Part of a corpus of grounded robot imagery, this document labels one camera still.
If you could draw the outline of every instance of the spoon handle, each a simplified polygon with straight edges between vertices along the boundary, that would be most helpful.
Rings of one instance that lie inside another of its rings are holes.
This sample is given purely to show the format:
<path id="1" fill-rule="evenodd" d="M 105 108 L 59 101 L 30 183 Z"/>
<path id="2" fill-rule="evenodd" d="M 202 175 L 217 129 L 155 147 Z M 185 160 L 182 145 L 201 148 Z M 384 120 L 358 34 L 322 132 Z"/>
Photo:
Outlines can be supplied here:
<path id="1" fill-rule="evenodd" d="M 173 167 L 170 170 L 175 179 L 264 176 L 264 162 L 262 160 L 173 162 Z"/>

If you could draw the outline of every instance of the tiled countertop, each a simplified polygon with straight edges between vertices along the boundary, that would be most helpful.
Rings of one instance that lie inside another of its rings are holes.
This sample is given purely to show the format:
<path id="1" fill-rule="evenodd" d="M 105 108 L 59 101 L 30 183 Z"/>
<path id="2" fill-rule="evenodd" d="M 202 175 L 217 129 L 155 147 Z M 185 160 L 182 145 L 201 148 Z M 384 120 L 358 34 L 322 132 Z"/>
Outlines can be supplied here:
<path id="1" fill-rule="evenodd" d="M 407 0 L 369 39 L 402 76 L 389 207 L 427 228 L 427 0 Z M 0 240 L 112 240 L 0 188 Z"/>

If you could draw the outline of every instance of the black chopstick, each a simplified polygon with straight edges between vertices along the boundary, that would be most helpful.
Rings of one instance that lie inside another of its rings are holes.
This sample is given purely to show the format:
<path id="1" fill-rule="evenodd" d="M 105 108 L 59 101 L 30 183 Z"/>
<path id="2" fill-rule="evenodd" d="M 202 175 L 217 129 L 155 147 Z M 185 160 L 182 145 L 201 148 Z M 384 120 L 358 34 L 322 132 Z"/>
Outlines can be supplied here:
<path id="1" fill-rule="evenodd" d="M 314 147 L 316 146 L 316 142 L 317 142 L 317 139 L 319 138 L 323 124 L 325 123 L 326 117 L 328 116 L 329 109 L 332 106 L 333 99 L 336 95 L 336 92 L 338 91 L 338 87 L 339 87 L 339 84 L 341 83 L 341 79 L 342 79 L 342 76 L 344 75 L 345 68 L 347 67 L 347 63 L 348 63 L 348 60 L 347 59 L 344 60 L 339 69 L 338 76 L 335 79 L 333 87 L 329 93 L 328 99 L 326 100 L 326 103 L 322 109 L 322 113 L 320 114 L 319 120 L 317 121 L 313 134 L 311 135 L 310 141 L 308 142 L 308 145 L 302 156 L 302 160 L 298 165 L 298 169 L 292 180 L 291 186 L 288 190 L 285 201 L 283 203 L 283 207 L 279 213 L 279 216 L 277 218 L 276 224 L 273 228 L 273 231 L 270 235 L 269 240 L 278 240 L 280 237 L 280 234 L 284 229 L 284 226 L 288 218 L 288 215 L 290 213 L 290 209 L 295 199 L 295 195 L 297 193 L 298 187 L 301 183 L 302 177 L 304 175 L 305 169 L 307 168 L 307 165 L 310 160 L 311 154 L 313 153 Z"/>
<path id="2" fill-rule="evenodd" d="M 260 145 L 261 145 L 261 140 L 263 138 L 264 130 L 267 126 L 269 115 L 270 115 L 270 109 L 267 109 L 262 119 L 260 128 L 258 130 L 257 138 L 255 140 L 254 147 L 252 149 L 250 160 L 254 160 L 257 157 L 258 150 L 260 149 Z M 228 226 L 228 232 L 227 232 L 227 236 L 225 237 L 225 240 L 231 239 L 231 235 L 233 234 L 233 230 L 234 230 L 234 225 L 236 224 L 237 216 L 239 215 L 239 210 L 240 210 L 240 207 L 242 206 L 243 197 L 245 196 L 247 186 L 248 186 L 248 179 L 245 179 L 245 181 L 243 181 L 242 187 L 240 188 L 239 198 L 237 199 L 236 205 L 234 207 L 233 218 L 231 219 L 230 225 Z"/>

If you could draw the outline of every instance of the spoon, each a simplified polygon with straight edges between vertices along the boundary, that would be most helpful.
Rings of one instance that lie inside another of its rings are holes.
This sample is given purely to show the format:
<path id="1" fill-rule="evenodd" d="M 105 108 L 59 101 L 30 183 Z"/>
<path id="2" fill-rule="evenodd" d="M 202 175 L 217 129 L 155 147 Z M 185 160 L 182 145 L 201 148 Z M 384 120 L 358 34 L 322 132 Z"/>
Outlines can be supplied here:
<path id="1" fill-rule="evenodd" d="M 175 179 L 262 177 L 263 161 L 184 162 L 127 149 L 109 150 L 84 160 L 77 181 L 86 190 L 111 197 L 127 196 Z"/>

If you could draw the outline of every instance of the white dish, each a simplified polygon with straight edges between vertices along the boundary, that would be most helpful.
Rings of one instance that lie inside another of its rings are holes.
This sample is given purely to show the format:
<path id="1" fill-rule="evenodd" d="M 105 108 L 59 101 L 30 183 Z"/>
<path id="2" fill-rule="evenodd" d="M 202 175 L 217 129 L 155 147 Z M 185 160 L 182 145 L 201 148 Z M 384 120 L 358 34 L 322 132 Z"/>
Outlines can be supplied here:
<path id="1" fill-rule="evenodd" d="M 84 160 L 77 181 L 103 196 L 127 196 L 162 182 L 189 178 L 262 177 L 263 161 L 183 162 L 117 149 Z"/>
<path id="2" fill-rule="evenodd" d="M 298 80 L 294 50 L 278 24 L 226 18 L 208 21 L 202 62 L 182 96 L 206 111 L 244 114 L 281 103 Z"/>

-*-

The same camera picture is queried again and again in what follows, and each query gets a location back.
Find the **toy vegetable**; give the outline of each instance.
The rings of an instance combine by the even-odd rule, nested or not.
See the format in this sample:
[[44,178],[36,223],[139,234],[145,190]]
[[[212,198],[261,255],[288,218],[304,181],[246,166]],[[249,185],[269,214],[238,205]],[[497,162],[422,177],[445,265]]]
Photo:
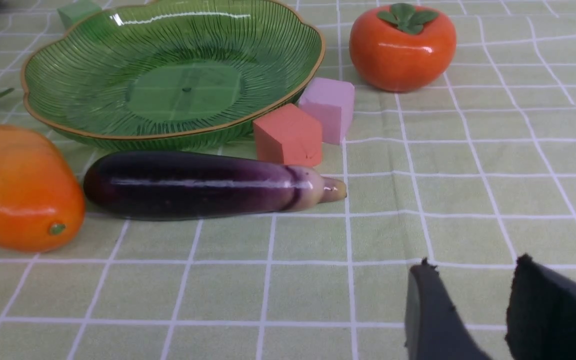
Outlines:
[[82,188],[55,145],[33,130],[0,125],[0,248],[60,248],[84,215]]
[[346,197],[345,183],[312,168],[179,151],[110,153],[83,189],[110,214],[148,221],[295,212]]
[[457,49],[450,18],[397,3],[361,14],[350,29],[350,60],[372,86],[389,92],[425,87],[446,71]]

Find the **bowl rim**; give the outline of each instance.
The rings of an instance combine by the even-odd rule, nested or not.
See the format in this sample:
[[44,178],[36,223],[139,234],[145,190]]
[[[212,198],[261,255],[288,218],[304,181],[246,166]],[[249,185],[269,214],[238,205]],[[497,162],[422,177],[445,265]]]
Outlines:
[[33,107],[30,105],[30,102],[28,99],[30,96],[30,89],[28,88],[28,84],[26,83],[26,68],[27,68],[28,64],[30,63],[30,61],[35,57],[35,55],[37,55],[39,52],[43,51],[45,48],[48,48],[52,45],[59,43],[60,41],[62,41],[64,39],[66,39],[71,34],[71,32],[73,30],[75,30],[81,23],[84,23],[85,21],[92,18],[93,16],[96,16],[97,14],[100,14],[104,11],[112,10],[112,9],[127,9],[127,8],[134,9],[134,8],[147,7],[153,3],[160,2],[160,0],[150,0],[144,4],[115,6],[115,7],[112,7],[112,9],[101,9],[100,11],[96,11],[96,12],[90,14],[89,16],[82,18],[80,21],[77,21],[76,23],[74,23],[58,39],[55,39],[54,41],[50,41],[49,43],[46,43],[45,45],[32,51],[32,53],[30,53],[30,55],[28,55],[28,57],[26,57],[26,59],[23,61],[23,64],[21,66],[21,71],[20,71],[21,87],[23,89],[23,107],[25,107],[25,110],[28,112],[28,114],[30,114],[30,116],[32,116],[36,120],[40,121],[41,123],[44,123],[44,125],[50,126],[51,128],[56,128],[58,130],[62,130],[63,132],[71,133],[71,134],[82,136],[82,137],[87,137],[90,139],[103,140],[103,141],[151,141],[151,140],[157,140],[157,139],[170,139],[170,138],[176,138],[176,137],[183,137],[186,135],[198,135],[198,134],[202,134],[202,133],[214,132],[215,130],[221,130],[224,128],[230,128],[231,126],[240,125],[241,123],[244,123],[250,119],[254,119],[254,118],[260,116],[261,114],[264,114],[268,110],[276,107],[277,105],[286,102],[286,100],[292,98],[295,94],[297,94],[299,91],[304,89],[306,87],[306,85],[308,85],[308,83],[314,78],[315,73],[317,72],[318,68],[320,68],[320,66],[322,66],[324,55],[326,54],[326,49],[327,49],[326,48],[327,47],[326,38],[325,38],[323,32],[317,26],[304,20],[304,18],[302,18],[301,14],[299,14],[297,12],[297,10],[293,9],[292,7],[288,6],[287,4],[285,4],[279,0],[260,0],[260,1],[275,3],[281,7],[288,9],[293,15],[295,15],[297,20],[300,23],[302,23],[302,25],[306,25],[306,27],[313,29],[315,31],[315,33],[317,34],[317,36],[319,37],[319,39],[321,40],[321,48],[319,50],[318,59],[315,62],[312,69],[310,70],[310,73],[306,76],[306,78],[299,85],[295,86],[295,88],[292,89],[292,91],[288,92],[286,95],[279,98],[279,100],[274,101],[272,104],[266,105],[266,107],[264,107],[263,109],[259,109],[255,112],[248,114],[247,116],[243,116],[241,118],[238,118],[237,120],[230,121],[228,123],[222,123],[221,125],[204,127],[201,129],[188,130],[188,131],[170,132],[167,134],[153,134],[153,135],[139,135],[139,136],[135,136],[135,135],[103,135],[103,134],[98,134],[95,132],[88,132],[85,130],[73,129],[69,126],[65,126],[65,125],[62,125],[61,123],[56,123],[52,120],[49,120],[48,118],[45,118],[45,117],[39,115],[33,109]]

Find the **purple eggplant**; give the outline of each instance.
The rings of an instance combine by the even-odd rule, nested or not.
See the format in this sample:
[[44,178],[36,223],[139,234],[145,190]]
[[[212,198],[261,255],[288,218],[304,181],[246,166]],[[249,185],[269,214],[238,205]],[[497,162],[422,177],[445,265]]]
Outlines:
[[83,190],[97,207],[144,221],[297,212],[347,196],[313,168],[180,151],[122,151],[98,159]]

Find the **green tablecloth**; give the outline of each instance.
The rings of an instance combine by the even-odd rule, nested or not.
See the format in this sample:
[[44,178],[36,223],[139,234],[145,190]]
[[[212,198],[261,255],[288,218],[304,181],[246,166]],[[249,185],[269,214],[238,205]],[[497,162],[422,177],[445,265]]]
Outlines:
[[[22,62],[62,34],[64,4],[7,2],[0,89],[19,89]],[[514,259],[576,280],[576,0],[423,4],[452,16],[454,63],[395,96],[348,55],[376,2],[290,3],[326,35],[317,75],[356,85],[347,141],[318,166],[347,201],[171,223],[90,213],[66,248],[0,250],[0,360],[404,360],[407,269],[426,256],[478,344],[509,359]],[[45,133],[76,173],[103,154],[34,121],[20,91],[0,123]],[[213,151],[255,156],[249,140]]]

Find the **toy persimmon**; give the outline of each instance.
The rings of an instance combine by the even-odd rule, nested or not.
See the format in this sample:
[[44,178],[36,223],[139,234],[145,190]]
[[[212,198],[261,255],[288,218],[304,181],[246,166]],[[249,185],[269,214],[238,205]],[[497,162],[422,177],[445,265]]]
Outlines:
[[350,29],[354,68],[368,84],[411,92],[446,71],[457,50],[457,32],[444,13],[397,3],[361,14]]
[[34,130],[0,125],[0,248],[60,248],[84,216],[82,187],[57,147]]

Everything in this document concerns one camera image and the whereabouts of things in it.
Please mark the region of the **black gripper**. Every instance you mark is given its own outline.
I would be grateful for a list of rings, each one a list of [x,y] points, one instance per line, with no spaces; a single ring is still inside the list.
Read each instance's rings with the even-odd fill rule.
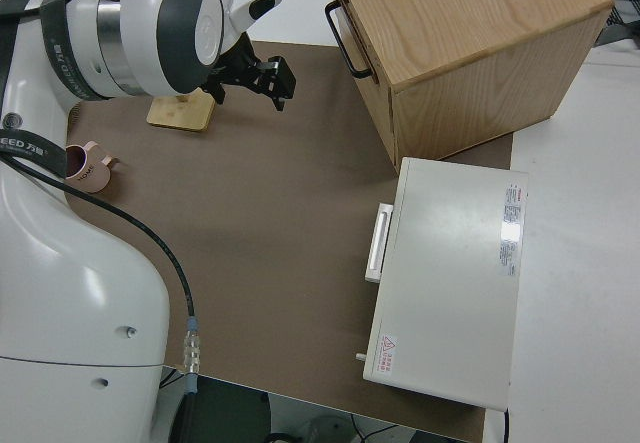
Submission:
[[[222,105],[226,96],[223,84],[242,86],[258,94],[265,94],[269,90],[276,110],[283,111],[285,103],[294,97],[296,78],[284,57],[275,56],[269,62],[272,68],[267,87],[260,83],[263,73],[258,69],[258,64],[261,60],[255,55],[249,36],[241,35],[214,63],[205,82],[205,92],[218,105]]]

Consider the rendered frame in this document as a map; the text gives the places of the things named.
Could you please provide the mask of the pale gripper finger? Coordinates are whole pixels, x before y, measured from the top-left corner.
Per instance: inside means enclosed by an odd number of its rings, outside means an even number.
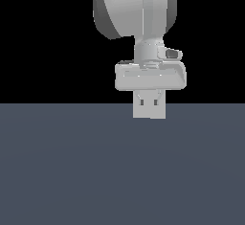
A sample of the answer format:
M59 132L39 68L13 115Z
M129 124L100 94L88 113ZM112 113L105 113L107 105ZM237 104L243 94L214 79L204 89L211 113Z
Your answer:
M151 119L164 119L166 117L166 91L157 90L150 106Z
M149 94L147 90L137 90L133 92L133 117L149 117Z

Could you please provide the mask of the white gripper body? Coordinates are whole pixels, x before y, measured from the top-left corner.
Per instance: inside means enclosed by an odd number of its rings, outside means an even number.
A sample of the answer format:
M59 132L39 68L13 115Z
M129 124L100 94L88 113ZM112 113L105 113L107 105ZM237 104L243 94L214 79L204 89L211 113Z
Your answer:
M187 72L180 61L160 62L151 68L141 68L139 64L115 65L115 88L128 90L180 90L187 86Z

-*-

**Assignment:**
The word "from" appears in some of the lines above. Copy those lines.

**Task answer:**
Could you please provide the mask of the pale gripper finger? Coordinates are whole pixels, x before y, measured from the top-left corner.
Could you please provide the mask of the white gripper body? Coordinates are whole pixels, x before y, measured from the top-left corner.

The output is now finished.